▶ **ASSIGNMENT**: Images aside, the whole listing should be written out word for word.

==== DATASET CONTENT

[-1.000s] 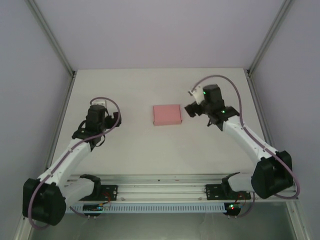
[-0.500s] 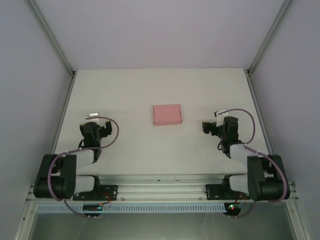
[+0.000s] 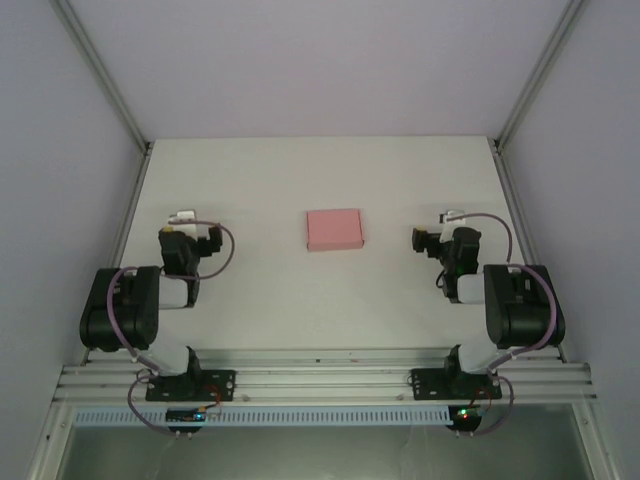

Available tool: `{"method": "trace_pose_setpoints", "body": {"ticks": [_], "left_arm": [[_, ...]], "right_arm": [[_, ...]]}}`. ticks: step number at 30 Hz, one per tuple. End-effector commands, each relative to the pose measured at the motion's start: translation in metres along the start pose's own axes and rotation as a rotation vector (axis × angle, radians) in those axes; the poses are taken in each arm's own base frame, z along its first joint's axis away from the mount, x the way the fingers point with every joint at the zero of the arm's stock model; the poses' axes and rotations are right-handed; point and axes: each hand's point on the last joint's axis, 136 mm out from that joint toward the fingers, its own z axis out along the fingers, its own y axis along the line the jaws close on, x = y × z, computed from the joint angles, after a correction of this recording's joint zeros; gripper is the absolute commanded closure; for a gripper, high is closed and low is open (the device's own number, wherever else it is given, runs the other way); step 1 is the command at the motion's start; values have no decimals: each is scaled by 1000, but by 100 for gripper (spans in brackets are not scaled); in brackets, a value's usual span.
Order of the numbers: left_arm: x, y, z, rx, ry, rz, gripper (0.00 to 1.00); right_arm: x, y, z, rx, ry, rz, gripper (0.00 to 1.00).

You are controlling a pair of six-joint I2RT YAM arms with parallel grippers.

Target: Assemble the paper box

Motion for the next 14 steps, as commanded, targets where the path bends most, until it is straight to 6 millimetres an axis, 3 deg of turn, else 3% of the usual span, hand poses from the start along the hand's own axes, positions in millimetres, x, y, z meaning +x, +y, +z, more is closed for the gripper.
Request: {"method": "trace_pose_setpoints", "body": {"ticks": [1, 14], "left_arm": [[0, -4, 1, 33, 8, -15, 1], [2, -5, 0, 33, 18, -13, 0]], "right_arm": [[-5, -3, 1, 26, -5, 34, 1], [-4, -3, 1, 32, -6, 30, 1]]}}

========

▶ **EXPECTED OUTPUT**:
[-1.000s] 
[-0.500s] 
[+0.000s] 

Available tool: `{"method": "trace_pose_setpoints", "body": {"ticks": [_], "left_arm": [[_, ...]], "right_arm": [[_, ...]]}}`. ticks: step number at 30 Hz, one per tuple. End-effector commands, each relative to the pose measured at the motion's start: translation in metres along the start pose's own axes and rotation as a rotation vector (axis × angle, radians) in those axes; the poses are taken in each arm's own base frame, z along its first joint's axis away from the mount, x the way the fingers point with every joint at the zero of the arm's stock model; the poses' axes and rotations are right-handed; point and axes: each hand's point on the last joint's axis, 136 mm out from that joint toward the fingers, its own z axis out along the fingers, its own y axis along the line the jaws close on, x = y × z, computed from the joint angles, after a correction of this recording's joint zeros; gripper is the absolute commanded closure; for a gripper, high is closed and low is open (the device's own number, wherever else it is given, runs the other way); step 1 is the command at the motion's start; values have no decimals: each is scaled by 1000, but by 100 for gripper (spans in brackets are not scaled); in brackets, a value's usual span.
Order of the numbers: left_arm: x, y, z, rx, ry, rz, gripper (0.00 to 1.00); right_arm: x, y, z, rx, ry, rz, gripper (0.00 to 1.00).

You are controlling a pair of six-joint I2RT YAM arms with parallel grippers.

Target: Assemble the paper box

Motion for the next 14 steps, as commanded, targets where the path bends most, until it is straight to 6 millimetres an axis, 3 deg of turn, else 3% of the usual span, hand poses from the start along the hand's own axes, positions in millimetres, x, y, z meaning +x, +y, +z, more is closed for the gripper.
Request: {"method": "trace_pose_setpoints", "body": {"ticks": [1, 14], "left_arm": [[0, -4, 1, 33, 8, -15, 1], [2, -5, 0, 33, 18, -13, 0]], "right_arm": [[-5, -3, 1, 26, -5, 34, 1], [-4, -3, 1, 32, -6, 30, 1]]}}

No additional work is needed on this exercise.